I want to ask you to throw out your lists and vision boards. Free yourself from limitation.

Be open to exceptional ideas and uncommon thinking about love and a life-long partner. Open your heart to unimaginable opportunities and every day miracles.

In part 1, of Finding Mr. Right, I wrote about the importance of self-love and how it will attract the love of others.

As you continue to grow deeper into self-love and self-acceptance, make love the focus of your every day life.

Fill your life with as much love as you possibly can. Think, feel, and act in a loving manner. Love your life, love your family, friends, co-workers, and neighbors. Love the world. Leave no room in your heart for anything else.

As you become a more loving person, love will come to you.

It’s not your job to know how or where or when your partner will appear. Your job is to become a more loving person and believe that a loving partner is on the way. The universe will take care of the details.  

Preparation and Insight for Finding Mr. Right

Sit in stillness, daily.

Talk to God, your Higher Power, the Universe, your Higher Self, or your guardian angels and  ask for guidance on how to find Mr. Right.

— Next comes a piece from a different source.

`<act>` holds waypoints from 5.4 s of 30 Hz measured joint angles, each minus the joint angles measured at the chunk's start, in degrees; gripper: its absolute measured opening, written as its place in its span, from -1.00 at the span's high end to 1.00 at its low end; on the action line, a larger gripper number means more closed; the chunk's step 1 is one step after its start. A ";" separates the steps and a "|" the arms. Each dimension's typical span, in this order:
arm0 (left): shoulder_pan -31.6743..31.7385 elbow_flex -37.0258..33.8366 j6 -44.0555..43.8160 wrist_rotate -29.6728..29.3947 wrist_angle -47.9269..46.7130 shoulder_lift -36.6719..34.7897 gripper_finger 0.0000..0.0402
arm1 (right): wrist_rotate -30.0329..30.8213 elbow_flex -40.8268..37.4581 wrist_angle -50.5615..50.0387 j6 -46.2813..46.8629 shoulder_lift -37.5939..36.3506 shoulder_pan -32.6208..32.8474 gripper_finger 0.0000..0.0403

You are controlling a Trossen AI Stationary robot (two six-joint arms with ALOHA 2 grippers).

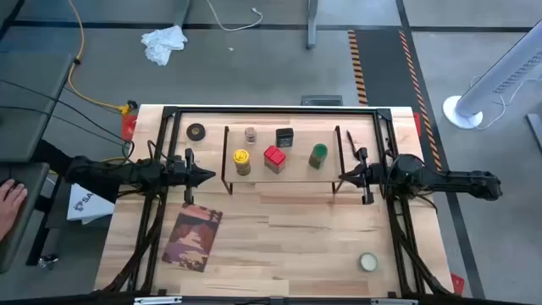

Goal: Shelf spices

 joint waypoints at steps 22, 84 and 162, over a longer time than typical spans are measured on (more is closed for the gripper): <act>-0.01 0.00 -0.01 0.00 -0.01 0.02 0.99 | 0.01 -0.02 0.00 0.00 0.00 -0.01 1.00; 0.00 0.00 -0.01 0.00 -0.01 0.01 0.99 | -0.41 0.22 10.51 6.76 0.02 0.01 1.00; 40.28 54.99 -16.11 8.76 -34.01 53.82 1.00 | 31.08 40.49 -46.83 88.11 45.11 30.80 1.00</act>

Ask God to send you someone.  Listen to your intuition. Write in your journal any messages you may receive. Look for signs. You will be guided on where to go and what to do. This step alone is the most important step of all.

Look beyond the physical

Too much emphasis is placed on external qualities like physical appearance, monetary success, place of employment, designer clothes, gifts and fine dining.

Superficial things are not enough to carry you through tough times and a long-love relationship.

Look for internal qualities.

Ask yourself the following questions as you get to know the person you’re interested in.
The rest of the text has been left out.